● **Exercise**: Make your reply a word-for-word repeat of the records.

(Extracted data entries)

──────

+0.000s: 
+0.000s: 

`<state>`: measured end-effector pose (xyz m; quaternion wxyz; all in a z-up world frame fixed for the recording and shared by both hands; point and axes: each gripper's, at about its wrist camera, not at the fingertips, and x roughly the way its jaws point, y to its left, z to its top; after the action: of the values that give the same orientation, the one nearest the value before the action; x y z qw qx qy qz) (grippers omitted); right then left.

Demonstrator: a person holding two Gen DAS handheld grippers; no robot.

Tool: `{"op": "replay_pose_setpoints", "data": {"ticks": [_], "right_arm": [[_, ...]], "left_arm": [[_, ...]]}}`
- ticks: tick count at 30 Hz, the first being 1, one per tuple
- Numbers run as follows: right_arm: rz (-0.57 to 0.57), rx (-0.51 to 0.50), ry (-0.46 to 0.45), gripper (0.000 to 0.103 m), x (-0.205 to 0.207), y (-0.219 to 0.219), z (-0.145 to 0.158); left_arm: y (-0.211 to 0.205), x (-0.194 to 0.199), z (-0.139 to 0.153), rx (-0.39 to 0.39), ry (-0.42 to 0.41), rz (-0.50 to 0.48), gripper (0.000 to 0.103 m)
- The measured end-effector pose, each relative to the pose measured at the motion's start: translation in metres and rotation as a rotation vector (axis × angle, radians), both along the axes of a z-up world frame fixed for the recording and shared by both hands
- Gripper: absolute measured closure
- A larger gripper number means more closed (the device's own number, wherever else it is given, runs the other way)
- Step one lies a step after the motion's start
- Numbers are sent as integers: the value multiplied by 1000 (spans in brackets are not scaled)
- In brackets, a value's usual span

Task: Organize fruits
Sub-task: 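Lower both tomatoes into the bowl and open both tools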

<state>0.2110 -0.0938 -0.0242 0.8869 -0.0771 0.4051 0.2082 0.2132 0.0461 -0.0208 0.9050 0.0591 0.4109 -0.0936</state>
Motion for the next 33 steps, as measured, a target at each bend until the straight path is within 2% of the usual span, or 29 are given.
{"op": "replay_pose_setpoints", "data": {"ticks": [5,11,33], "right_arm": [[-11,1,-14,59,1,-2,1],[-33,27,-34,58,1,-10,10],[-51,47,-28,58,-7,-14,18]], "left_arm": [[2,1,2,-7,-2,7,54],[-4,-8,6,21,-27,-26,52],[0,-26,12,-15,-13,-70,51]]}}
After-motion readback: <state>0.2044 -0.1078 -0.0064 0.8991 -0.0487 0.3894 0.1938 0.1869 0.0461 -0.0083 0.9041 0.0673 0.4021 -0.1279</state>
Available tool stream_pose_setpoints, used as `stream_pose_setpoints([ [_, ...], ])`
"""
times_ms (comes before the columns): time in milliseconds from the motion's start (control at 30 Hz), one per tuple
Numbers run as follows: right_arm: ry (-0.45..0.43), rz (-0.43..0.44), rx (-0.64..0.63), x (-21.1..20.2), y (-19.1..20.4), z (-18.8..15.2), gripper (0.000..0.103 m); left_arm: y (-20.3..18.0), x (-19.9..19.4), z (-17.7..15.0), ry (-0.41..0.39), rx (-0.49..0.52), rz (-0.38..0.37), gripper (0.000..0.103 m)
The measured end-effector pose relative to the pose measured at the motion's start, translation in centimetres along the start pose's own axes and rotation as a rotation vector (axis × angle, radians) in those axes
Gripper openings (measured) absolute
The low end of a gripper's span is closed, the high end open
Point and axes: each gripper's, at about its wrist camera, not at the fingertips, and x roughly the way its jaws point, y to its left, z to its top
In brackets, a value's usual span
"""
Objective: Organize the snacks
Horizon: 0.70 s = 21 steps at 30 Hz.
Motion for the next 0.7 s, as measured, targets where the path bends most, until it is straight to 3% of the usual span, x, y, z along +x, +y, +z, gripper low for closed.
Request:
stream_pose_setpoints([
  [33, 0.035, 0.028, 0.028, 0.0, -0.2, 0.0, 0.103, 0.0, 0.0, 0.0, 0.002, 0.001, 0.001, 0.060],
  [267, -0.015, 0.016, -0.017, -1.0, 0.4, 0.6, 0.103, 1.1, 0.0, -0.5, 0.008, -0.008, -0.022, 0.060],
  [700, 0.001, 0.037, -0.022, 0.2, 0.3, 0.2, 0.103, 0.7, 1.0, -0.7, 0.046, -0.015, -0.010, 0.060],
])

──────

● **Completed exercise**:
+0.000s: 
+0.000s: 

`<state>`: measured end-effector pose (xyz m; quaternion wxyz; all in a z-up world frame fixed for the recording and shared by both hands; point and axes: each gripper's, at about its wrist camera, not at the fingertips, and x roughly the way its jaws point, y to its left, z to its top; after the action: of the values that give the same orientation, the one nearest the value before the action; x y z qw qx qy qz) (grippers omitted); right then left.

Demonstrator: a person holding two Gen DAS handheld grippers; no robot.

Tool: `{"op": "replay_pose_setpoints", "data": {"ticks": [_], "right_arm": [[_, ...]], "left_arm": [[_, ...]]}}`
- ticks: tick count at 30 Hz, the first being 1, one per tuple
- Numbers run as follows: right_arm: rz (-0.57 to 0.57), rx (-0.51 to 0.50), ry (-0.46 to 0.45), gripper (0.000 to 0.103 m), x (-0.205 to 0.207), y (-0.219 to 0.219), z (-0.145 to 0.158); left_arm: y (-0.211 to 0.205), x (-0.194 to 0.199), z (-0.139 to 0.153), rx (-0.39 to 0.39), ry (-0.42 to 0.41), rz (-0.50 to 0.48), gripper (0.000 to 0.103 m)
- The measured end-effector pose, each relative to the pose measured at the motion's start: translation in metres and rotation as a rotation vector (axis × angle, radians), both along the axes of a z-up world frame fixed for the recording and shared by both hands
- Gripper: absolute measured closure
- A larger gripper number means more closed (the device's own number, wherever else it is given, runs the other way)
- Step one lies a step after the motion's start
- Numbers are sent as integers: the value multiplied by 1000 (spans in brackets are not scaled)
- In brackets, a value's usual span

Task: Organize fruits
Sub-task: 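Lower both tomatoes into the bowl and open both tools
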
<state>0.2110 -0.0938 -0.0242 0.8869 -0.0771 0.4051 0.2082 0.2132 0.0461 -0.0208 0.9050 0.0591 0.4109 -0.0936</state>
Motion for the next 33 steps, as measured, a target at each bend until the straight path is within 2% of the usual span, or 29 are given.
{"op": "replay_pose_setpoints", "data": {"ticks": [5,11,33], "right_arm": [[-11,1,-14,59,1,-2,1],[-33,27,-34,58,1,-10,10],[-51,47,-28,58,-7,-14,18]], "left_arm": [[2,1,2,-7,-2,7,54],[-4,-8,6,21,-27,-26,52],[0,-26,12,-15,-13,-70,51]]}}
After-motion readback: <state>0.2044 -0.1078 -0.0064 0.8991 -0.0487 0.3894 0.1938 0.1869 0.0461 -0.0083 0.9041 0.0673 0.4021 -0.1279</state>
Available tool stream_pose_setpoints, used as `stream_pose_setpoints([ [_, ...], ])`
"""
times_ms (comes before the columns): time in milliseconds from the motion's start (control at 30 Hz), one per tuple
Numbers run as follows: right_arm: ry (-0.45..0.43), rz (-0.43..0.44), rx (-0.64..0.63), x (-21.1..20.2), y (-19.1..20.4), z (-18.8..15.2), gripper (0.000..0.103 m); left_arm: y (-20.3..18.0), x (-19.9..19.4), z (-17.7..15.0), ry (-0.41..0.39), rx (-0.49..0.52), rz (-0.38..0.37), gripper (0.000..0.103 m)
The measured end-effector pose relative to the pose measured at the motion's start, translation in centimetres along the start pose's own axes and rotation as a rotation vector (axis × angle, radians) in those axes
Gripper openings (measured) absolute
The low end of a gripper's span is closed, the high end open
Point and axes: each gripper's, at about its wrist camera, not at the fingertips, and x roughly the way its jaws point, y to its left, z to its top
In brackets, a value's usual span
"""
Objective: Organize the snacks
Horizon: 0.70 s = 21 steps at 30 Hz.
Motion for the next 0.7 s, as measured, targets where the path bends most, until it is straight to 3% of the usual span, x, y, z along +x, +y, +z, gripper low for closed.
Request:
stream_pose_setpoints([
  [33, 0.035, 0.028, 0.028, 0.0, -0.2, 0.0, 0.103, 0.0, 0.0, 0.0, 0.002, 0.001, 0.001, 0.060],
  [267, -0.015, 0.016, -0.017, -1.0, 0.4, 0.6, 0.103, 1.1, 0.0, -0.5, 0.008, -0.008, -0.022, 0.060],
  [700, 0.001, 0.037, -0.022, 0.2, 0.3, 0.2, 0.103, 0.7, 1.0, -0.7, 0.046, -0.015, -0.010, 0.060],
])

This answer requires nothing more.